* Work required *
Would you output the entries below only from the line containing "For the scoring pass, find the grey" through the line containing "For the scoring pass, find the left robot", exactly as they stand and with both ends included?

* Entries shown *
================================

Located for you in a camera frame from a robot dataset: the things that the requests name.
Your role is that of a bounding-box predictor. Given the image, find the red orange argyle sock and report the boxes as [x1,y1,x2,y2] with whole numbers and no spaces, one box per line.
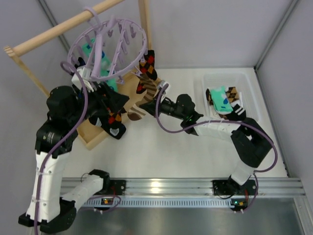
[136,50,157,94]
[108,112,126,130]

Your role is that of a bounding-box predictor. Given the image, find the brown striped sock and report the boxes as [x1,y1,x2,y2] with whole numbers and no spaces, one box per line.
[127,77,161,121]

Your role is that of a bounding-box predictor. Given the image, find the purple round clip hanger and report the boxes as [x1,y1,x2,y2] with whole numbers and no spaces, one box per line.
[67,7,148,84]

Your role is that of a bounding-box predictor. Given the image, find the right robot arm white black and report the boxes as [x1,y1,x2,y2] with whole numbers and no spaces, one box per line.
[139,94,274,195]

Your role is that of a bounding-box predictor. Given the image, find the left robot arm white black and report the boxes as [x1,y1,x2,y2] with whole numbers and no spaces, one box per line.
[18,83,129,234]

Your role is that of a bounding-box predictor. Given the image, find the black sport sock hanging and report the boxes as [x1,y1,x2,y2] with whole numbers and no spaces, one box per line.
[89,115,126,140]

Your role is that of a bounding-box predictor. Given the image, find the mint green sock hanging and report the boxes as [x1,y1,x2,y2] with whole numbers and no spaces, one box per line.
[82,43,118,92]

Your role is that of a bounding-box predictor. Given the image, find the mint green sock in basket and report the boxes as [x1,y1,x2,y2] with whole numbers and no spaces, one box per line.
[209,86,233,115]

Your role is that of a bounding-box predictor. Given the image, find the brown argyle sock in basket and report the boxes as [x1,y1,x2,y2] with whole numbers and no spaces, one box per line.
[226,87,240,103]

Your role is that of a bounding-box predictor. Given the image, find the black white striped sock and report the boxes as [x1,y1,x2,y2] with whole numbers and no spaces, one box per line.
[226,100,246,121]

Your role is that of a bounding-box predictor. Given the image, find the white plastic basket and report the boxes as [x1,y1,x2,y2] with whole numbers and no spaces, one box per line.
[193,72,261,121]

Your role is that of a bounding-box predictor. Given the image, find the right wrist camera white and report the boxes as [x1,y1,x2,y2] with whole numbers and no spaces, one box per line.
[157,80,171,95]

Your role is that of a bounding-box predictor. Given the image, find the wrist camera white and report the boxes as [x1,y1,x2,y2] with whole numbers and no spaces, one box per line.
[71,67,94,92]
[157,80,171,95]

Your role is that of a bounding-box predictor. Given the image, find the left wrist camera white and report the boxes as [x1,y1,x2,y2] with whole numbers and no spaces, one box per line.
[71,67,94,92]

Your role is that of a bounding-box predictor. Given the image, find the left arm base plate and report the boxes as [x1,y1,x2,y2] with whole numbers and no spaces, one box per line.
[107,180,127,196]

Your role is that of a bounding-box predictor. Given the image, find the aluminium mounting rail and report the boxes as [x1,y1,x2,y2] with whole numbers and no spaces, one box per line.
[60,178,306,196]

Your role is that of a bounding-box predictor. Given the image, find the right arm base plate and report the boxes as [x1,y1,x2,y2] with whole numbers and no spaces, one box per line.
[212,178,257,196]

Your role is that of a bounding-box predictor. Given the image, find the white slotted cable duct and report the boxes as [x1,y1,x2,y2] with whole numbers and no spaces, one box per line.
[83,196,245,208]

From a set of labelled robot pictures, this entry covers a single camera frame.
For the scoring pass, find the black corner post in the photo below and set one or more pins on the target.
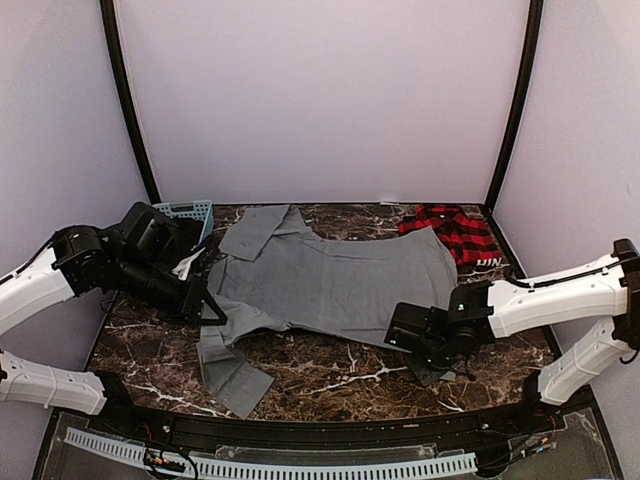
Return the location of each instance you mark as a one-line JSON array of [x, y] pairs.
[[525, 70], [125, 97]]

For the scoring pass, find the white slotted cable duct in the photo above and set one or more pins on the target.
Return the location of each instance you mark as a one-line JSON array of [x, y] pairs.
[[253, 463]]

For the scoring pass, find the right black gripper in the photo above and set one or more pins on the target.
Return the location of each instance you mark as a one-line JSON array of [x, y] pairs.
[[425, 375]]

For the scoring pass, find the black right corner post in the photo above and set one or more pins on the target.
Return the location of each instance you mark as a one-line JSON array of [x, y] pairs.
[[525, 70]]

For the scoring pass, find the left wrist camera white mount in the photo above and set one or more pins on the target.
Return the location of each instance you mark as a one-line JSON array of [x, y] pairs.
[[151, 237]]

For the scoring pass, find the red black plaid shirt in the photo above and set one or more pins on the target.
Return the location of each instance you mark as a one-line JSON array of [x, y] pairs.
[[469, 240]]

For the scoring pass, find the grey long sleeve shirt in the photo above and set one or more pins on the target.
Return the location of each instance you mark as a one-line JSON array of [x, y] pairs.
[[278, 274]]

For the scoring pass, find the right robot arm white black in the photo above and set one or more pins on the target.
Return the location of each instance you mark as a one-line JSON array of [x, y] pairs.
[[480, 313]]

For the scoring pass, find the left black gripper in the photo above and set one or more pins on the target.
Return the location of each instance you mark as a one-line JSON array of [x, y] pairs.
[[187, 307]]

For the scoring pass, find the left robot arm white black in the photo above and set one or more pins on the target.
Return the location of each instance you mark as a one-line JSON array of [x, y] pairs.
[[72, 263]]

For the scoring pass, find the black left corner post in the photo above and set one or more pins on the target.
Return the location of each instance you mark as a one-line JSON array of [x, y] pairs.
[[125, 97]]

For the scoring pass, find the black curved front rail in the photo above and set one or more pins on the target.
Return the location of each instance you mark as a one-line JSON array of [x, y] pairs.
[[494, 425]]

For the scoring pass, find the light blue plastic basket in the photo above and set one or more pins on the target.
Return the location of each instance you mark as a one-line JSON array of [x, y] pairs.
[[195, 218]]

================================

* Reply *
For the scoring pass, find the grey long sleeve shirt in the photo above and set one or more pins on the target.
Return the location of each instance you mark as a one-line JSON array of [x, y] pairs.
[[278, 274]]

For the scoring pass, find the right robot arm white black in the photo above and set one or more pins on the target.
Return the location of each instance you mark as a one-line JSON array of [x, y] pairs.
[[480, 313]]

For the scoring pass, find the left black gripper in the photo above and set one or more pins on the target.
Return the location of each instance you mark as a one-line JSON array of [x, y] pairs.
[[187, 307]]

For the scoring pass, find the left robot arm white black in the photo above and set one or more pins on the target.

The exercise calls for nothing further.